Now, am I going to carry that into every future interaction with that human being? I don't have to. But it's only going to shift if I'm conscious about it and try to separate or differentiate the past from the present. However, as the person being in the present, how do I want to be? The third is separating self from other. Again, if there's fusion, then let's say I come home and my spouse is mad and I am mad that they are mad you.
It's fusion of emotionality. I can hopefully take a deep breath and not get wrapped up in a emotive response, but rather make sure that I at least give the other space to convey whatever they think they need. Need to convey and then start where I want to start. Rather than just being reactive to the other. You made me mad. That's a reactive statement that's fusion of self and other that's blaming the other for your own emotional state.
Differentiation is taking responsibility for where I am understanding where the other is. But not either absolutely rejecting it out of a reactive instinct or absolutely caving into it. I fusion of self and other leads to groupthink leads to passivity in relationships or leads to the the opposite extreme of complete rejection. If I only defined myself by rejecting something else, I'm still fused with other thing I haven't actually found my own path in life. Okay, so that's the simple concepts of self differentiation, which I hope you get actually takes, I think a lifetime. human relationships have their own tendency towards staying the same.
That's where homeostasis is, is when the tendency of systems to stay the same. It's like a thermostat. And I in one organization that I worked in, I was part of the leadership team. When a new person came in from outside the organization to be part of that team.
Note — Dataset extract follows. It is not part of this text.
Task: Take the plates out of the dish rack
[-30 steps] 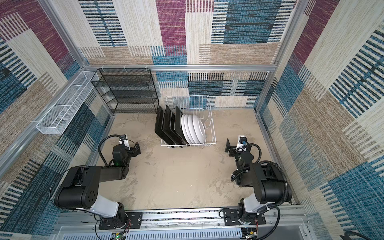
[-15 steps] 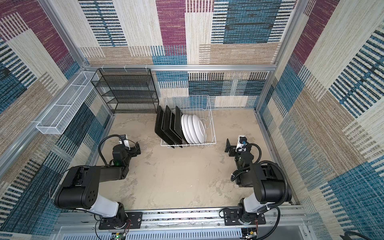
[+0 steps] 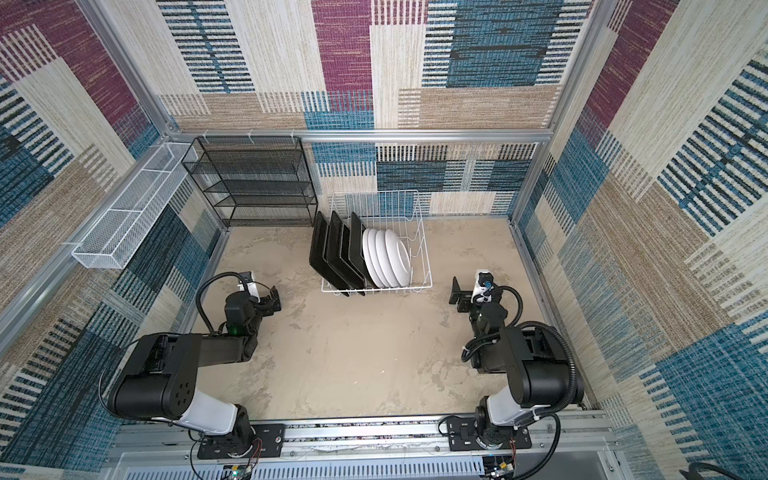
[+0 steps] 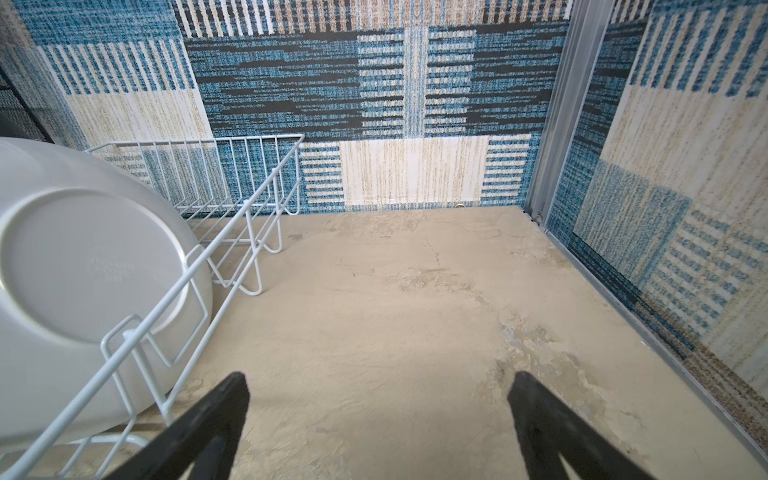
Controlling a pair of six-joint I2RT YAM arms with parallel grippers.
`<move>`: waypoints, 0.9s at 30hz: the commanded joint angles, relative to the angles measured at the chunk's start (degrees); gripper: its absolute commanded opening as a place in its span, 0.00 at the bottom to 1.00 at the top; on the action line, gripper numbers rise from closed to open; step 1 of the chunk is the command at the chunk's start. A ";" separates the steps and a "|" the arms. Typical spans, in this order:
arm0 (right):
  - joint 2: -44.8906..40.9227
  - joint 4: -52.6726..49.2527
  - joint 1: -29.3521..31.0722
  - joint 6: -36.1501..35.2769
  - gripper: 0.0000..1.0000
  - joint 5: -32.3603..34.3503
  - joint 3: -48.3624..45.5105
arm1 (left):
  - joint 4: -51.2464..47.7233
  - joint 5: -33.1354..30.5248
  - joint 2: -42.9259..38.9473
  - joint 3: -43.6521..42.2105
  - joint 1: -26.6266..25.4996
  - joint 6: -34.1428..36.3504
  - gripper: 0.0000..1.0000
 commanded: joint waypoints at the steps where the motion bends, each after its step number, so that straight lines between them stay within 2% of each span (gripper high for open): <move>1: -2.05 -2.48 0.05 -0.14 1.00 -0.08 1.21 | 9.18 -2.36 -1.31 -3.60 0.10 -1.63 0.99; 4: -4.95 -7.34 0.04 0.03 1.00 0.62 2.90 | 13.47 -1.23 -1.38 -5.82 0.10 -0.85 0.97; 11: -11.26 -13.80 0.05 0.86 1.00 3.42 4.19 | 11.75 -0.11 -3.35 -5.65 0.09 -0.32 0.96; 21: -19.70 -24.50 0.05 -1.19 1.00 -0.04 9.12 | -10.00 1.22 -18.68 0.66 0.10 0.66 0.99; 27: -22.46 -37.27 0.03 0.85 1.00 -6.42 15.62 | -31.87 7.11 -26.78 12.21 0.09 0.24 0.99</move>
They would often say something like, well, you know that we did things this way where I was, and I don't think it you know, I think that makes more sense than what I see here. And there would be a moment of silence a moment which you Marie Bowen would say was the emotional field being activated through the entire room, you know how you're in a group and people, suddenly things become lighter and the whole group is lighter, things become more chance.
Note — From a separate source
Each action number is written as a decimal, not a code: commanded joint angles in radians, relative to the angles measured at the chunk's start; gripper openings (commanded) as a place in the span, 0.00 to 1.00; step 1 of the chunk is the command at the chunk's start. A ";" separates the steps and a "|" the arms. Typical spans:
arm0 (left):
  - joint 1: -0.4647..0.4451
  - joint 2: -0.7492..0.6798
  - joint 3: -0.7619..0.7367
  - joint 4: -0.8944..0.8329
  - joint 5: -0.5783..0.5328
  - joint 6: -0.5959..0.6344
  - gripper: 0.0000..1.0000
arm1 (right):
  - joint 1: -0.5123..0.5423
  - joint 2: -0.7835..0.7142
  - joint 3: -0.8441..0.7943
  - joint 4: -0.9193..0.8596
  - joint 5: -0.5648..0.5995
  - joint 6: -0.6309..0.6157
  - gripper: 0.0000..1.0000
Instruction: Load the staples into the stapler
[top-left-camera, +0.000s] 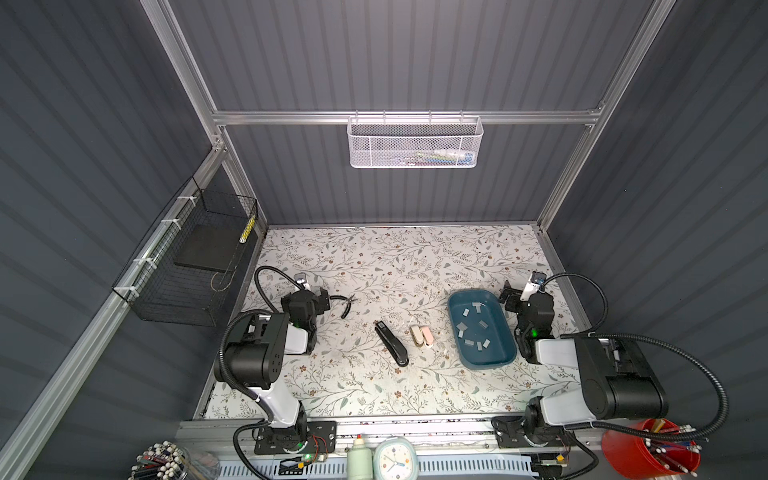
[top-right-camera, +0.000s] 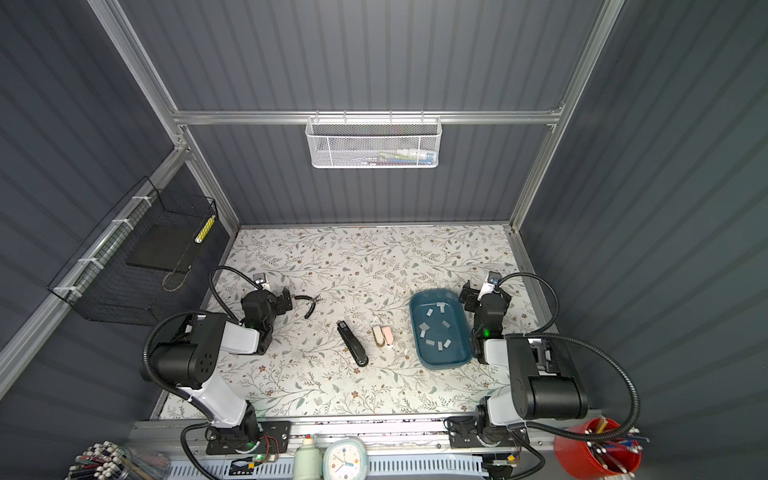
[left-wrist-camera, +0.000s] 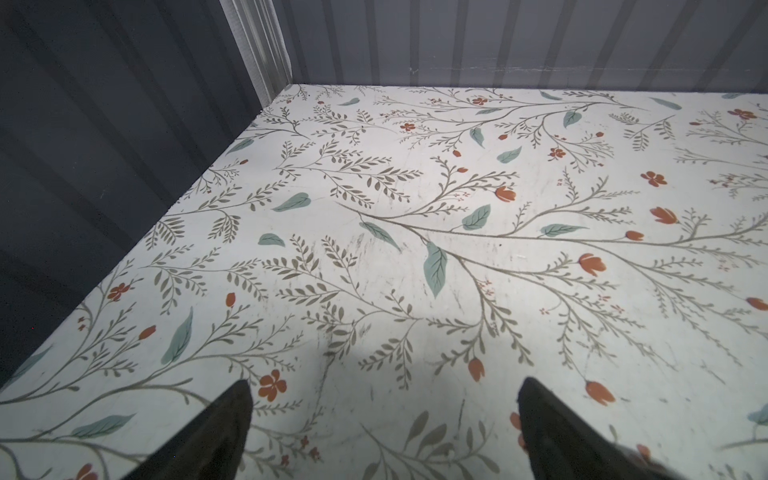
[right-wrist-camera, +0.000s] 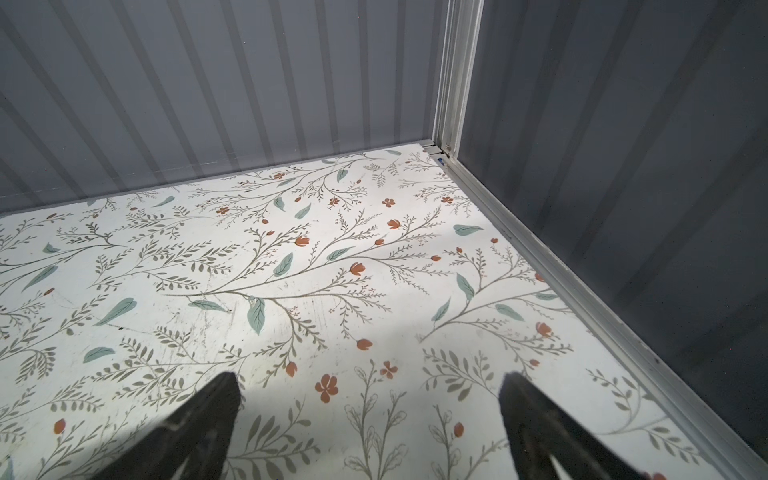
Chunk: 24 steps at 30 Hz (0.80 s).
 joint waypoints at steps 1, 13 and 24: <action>-0.005 0.008 0.018 -0.001 -0.015 0.012 1.00 | 0.008 0.001 -0.008 0.041 -0.012 -0.019 0.99; -0.010 -0.059 0.084 -0.169 -0.068 0.005 1.00 | 0.035 -0.094 -0.024 -0.004 -0.007 -0.057 0.99; -0.016 -0.456 0.170 -0.613 -0.050 -0.277 1.00 | 0.029 -0.496 0.074 -0.511 0.084 0.142 0.99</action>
The whole group is more tense. We are more wired together emotionally than many people have come to believe. So juke there's the moment of emotional intensity, there's a moment of silence in the meeting. There's a freeze moment. And then somebody says something like to the to the new member of the management team. Well, you just don't understand how we do things around here.
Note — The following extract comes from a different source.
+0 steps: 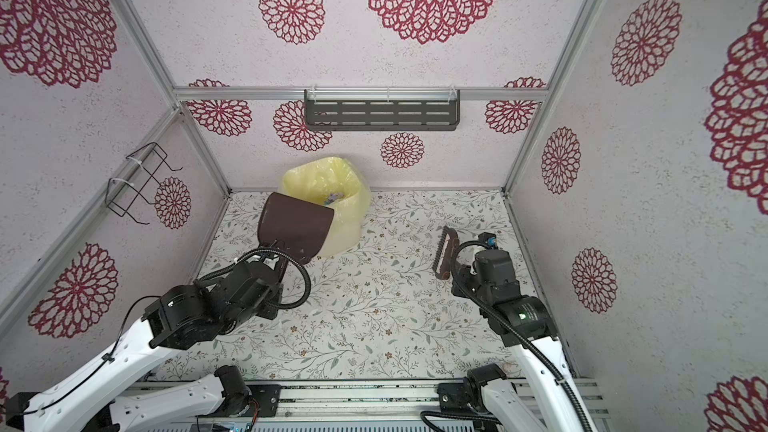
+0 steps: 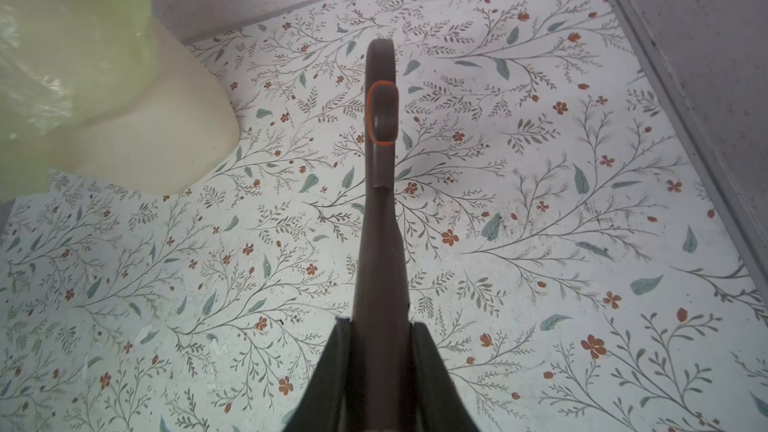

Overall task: Sweep away the paper scraps from the table
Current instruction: 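Lower the dustpan onto the table with left while right lowers the brush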

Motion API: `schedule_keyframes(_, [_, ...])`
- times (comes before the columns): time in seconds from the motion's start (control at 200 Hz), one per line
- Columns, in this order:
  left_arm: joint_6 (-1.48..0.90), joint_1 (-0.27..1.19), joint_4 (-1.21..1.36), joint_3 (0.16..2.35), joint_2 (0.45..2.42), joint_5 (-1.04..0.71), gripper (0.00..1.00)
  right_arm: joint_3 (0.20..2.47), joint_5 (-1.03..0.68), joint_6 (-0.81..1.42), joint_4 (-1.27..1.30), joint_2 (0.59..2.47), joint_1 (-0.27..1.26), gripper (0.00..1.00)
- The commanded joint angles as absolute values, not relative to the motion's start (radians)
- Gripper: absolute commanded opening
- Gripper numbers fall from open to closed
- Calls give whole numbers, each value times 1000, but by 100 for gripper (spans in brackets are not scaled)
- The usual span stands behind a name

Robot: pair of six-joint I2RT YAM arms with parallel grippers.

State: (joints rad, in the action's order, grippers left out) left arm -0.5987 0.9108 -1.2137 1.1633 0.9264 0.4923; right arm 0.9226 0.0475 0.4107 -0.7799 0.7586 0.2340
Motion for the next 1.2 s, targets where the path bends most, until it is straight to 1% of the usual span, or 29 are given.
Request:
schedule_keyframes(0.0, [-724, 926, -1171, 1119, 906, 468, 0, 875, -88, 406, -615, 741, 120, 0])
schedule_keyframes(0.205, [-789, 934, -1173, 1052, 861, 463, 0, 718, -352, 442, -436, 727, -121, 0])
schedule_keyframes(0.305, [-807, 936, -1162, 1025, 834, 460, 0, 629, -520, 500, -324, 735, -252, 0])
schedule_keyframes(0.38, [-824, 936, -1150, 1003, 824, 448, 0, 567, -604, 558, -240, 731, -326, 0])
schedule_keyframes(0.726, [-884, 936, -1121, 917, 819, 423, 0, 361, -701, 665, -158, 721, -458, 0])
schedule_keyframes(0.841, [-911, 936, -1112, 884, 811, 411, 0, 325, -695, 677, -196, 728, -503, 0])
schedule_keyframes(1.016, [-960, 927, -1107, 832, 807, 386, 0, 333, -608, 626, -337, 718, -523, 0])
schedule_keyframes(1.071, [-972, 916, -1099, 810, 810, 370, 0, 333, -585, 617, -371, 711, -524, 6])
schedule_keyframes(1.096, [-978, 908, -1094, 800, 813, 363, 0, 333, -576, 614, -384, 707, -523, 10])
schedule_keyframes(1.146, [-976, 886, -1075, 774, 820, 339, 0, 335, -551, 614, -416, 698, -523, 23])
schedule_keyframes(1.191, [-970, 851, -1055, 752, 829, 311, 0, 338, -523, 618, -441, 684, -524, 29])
Something like that. Or you just don't have experience with our type of organization. Essentially a defense and you In that moment of small tension, you know, maybe big tension, but there's tension. There is the unintended, unspoken invitation for the new person to get into line with the program and stop making waves. And so that is the emotional field in action. You know, once the moment passes, if the person's compliant, you things calm down again, or perhaps they persist long enough for people to calmly start to join them and understand them.
Of course, that would be the ideal. So there's this whole theory of it being a self in a system, differentiating yourself in a system. How do you truly be yourself in whatever relationships you're in? That's what self differentiation is about.